Insomma, era ormai Ottobre inoltrato, l'inverno alle porte, e sperava veramente che qualcuno la aiutasse perché e per il momento era sola a gestire l’enorme vivaio. 

Inutile dire che era tremendamente indietro con le preparazioni invernali, con una serra da riparare in qualche modo, le piante da proteggere, le aiuole da risistmare e, a dirla tutta, non aveva nessuno a cui chiedere (non poteva certo disturbare suo fratello): ciò di cui aveva bisogno era, letteralmente, un aiuto dal cielo. 

Ma, forse, era chiedere troppo, perché, nonostante le sue richieste, nulla era accaduto e ora si trovava a notte fonda, in pigiama, a dover correre, da sola, sul retro, per chiudere il tetto della piccola veranda-trasformata-in-serra dei cactus.
Il tetto era in vetro trasparente, e poteva scorrere e aprirsi. Quel pomeriggio ne aveva approfittato perché le piante grasse potessero godere degli ultimi raggi di sole e, persa al telefono con il Comune (il ramo di quel platano l’avrebbe perseguitata), se ne era dimenticata. 

Ora era ormai buio, la pioggia veniva giù a secchiate e lei si domandava se almeno una cosa potesse andarle bene. Una.
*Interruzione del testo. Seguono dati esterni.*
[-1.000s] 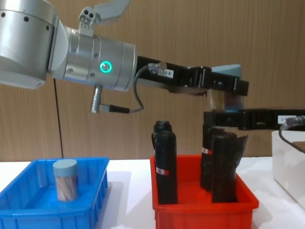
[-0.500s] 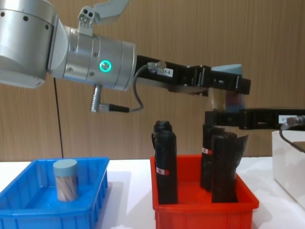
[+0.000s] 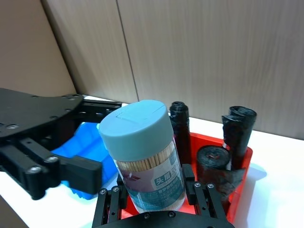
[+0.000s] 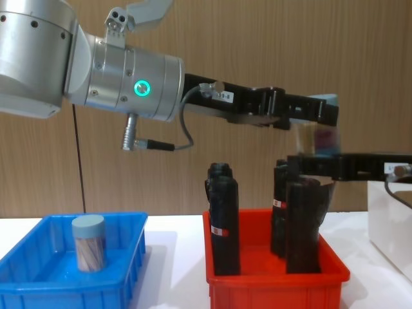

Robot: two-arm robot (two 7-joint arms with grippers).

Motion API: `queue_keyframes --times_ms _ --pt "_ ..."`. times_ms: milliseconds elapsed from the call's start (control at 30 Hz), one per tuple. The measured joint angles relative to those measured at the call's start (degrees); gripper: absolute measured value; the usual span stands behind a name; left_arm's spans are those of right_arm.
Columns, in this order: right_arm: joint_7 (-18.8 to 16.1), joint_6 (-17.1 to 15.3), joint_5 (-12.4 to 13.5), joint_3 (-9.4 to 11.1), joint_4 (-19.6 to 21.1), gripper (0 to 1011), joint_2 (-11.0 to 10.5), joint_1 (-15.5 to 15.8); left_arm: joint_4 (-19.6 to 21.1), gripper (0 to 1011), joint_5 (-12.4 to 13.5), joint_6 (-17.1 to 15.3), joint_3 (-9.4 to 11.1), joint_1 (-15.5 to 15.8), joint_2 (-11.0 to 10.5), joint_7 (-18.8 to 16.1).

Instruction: Pick the cotton swabs from the blue box and place them into the white box.

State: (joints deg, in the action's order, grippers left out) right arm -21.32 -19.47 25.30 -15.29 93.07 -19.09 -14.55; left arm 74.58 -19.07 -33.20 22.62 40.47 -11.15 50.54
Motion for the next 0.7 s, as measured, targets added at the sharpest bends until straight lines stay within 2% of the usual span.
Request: queue_keyframes --times_ms 700 --pt "6.71 4.90 3.84 2.17 -3.78 674 -1.18 1.42 0.00 1004 0.00 -0.01 0.00 0.00 0.00 -0.07"
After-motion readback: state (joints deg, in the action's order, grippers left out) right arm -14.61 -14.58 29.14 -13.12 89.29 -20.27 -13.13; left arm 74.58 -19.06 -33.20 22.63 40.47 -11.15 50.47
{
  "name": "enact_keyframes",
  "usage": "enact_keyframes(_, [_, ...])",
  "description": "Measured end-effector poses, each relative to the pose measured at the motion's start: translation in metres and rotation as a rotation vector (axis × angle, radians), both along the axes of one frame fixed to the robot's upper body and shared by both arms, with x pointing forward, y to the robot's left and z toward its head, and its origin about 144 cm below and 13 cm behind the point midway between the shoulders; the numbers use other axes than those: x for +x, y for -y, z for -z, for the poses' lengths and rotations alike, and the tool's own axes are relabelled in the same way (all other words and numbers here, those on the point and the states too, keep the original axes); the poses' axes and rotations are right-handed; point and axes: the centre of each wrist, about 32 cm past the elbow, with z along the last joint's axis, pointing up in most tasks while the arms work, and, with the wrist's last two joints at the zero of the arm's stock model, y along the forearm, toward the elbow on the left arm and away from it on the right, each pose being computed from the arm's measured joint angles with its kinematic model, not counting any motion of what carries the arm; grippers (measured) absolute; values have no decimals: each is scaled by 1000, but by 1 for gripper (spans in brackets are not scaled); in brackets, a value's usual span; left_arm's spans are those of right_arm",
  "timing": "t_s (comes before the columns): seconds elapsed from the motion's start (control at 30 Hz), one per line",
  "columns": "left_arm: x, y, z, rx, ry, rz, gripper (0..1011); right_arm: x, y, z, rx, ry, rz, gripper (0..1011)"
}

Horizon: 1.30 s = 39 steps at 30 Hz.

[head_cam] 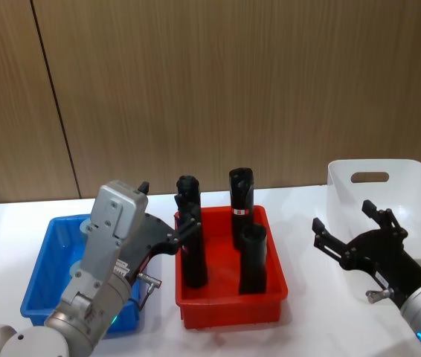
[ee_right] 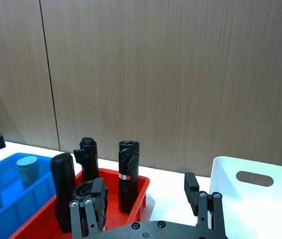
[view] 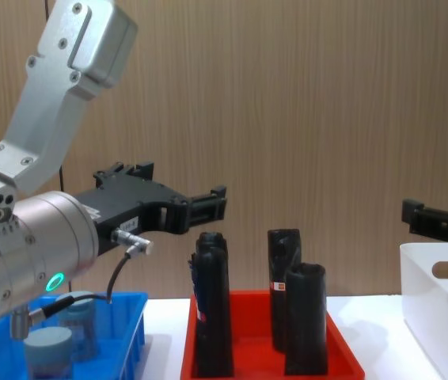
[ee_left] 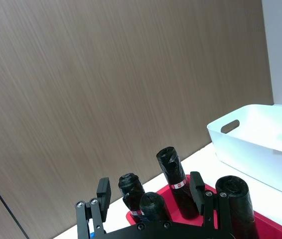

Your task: Pick the cotton swabs from the blue box and place them into the white box.

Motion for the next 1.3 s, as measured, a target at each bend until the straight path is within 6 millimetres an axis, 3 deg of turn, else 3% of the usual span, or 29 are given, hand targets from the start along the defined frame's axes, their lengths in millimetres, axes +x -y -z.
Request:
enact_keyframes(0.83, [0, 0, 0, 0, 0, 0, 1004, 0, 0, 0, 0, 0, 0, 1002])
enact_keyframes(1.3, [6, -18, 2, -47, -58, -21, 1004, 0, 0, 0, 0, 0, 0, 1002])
Non chiedeva tanto. 

Rucola l’aveva seguita nella sua corsa verso la veranda e ora, rimanendo sulla porta (comodamente all’asciutto), la guardava con sufficienza. 

Improvvisamente, un tonfo. 
Viola alzò gli occhi al cielo con orrore (non un altro ramo, non un altro ramo, ti prego) mentre un’ombra indistinta piombava sul tetto facendo tremare i vetri e scivolava inesorabilmente sulla superficie bagnata del tetto spiovente.

Fino all’apertura.

Per atterrare con malagrazia dentro, sulla yucca.

 “La yucca!” urlò Viola, sentendo qualcosa di simile al panico serrarle il cuore.
Non era possibile. Amava quella pianta. L’aveva cresciuta con amore.

Con uno scatto finì di chiudere il tetto e si precipitò verso la pianta, scansando con malagrazia la cosa che le aveva appena rovinato la serata (e, forse, la pianta).
Grazie al cielo la yucca era stata presa di striscio, e solo alcune foglie erano state danneggiate. 
Ma, comunque.
 

Arricciò il naso, un gesto,  per lei, solitamente così dosata, profondo segno di irritazione e, giusto per essere sicura, storse anche la bocca. Si voltò verso la causa dei suoi mali.

Un uomo. 

Sul pavimento della sua veranda, miracolosamente atterrato nello spazio vuoto tra la yucca e il largo vaso con la numerosa famiglia di Uebelmannia (la famiglia Spinoselli, come la chiamava lei) stava un uomo.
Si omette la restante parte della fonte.